An example of self-fulfilling spurious proofs in UDT

Benja Fallenstein was the first to point out that spurious proofs pose a problem for UDT. Vladimir Nesov and orthonormal asked for a formalization of that intuition. In this post I will give an example of a UDT-ish agent that fails due to having a malicious proof searcher, which feeds the agent a spurious but valid proof.

The basic idea is to have an agent A that receives a proof P as input, and checks P for validity. If P is a valid proof that a certain action a is best in the current situation, then A outputs a, otherwise A tries to solve the current situation by its own means. Here’s a first naive formalization, where U is the world program that returns a utility value, A is the agent program that returns an action, and P is the proof given to A:

def U():
if A(P)==1:
return 5
else:
return 10

def A(P):
if P is a valid proof that A(P)==a implies U()==u, and A(P)!=a implies U()<=u:
return a
else:
do whatever

This formalization cannot work because a proof P can never be long enough to contain statements about A(P) inside itself. To fix that problem, let’s introduce a function Q that generates the proof P:

def U():
if A(Q())==1:
return 5
else:
return 10

def A(P):
if P is a valid proof that A(Q())==a implies U()==u, and A(Q())!=a implies U()<=u:
return a
else:
do whatever

In this case it’s possible to write a function Q that returns a proof that makes A return the suboptimal action 1, which leads to utility 5 instead of 10. Here’s how:

Let X be the statement “A(Q())==1 implies U()==5, and A(Q())!=1 implies U()<=5”. Let Q be the program that enumerates all possible proofs trying to find a proof of X, and returns that proof if found. (The definitions of X and Q are mutually quined.) If X is provable at all, then Q will find that proof, and X will become true (by inspection of U and A). That reasoning is formalizable in our proof system, so the statement “if X is provable, then X” is provable. Therefore, by Löb’s theorem, X is provable. So Q will find a proof of X, and A will return 1.
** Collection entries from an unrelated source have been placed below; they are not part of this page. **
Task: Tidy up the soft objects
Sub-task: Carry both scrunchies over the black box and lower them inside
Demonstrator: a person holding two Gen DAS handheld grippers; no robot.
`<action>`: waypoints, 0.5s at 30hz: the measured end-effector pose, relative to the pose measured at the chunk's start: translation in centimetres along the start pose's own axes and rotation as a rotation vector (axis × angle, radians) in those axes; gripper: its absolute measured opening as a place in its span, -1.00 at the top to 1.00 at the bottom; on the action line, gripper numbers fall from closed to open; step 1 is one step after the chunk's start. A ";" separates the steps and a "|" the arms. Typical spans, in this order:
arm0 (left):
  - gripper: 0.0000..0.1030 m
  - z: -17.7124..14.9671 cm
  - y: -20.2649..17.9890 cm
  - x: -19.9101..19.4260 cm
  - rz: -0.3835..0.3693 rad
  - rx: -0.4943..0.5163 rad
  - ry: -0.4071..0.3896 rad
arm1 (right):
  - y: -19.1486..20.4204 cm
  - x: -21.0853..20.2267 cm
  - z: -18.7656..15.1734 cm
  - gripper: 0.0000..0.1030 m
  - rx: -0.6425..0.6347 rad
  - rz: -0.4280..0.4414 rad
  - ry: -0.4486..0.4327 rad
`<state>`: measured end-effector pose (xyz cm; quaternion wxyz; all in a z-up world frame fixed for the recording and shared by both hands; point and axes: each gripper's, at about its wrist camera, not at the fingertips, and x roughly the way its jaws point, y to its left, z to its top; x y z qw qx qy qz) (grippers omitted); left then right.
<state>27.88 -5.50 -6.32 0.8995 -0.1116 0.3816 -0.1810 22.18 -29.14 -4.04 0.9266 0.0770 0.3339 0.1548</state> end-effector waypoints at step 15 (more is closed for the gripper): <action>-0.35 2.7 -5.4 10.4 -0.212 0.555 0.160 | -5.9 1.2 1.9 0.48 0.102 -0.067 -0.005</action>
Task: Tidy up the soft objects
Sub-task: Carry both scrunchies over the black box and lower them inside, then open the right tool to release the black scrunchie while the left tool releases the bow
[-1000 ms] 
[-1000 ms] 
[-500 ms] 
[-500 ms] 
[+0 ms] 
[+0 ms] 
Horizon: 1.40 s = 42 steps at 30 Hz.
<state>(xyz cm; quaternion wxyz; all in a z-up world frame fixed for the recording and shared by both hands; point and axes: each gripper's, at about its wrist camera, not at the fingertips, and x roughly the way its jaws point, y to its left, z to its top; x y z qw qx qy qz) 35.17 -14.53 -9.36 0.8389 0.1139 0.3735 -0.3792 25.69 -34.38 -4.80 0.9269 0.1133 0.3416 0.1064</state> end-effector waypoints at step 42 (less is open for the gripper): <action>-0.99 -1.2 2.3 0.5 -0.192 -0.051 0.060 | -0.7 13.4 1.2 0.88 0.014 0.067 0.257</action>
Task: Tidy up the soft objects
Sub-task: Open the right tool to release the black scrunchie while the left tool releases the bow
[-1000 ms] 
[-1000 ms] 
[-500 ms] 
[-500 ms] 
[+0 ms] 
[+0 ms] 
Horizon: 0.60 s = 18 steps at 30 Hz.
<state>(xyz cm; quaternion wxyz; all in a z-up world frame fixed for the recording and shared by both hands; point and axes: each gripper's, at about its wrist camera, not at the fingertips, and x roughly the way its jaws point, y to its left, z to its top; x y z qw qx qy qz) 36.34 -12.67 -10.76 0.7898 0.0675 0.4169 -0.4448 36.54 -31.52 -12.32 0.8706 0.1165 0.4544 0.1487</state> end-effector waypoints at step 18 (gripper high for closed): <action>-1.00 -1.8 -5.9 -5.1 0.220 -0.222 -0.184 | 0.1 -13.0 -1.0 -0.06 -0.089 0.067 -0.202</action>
One possible conclusion is that a UDT agent cannot use just any proof searcher or “mathematical intuition module” that’s guaranteed to return valid mathematical arguments, because valid mathematical arguments can make the agent choose arbitrary actions. The proof searchers from some previous posts were well-behaved by construction, but not all of them are.

The troubling thing is that you may end up with a badly behaved proof searcher by accident. For example, consider a variation of U that adds some long and complicated computation to the “else” branch of U, before returning 10. That increases the length of the “natural” proof that a=2 is optimal, but the spurious proof for a=1 stays about the same length as it was, because the spurious proof can just ignore the “else” branch of U. This way the spurious proof can become much shorter than the natural proof. So if (for example) your math intuition module made the innocuous design decision of first looking at actions that are likely to have shorter proofs, you may end up with a spurious proof. And as a further plot twist, if we make U return 0 rather than 10 in the long-to-compute branch, you might choose the correct action due to a spurious proof instead of the natural one.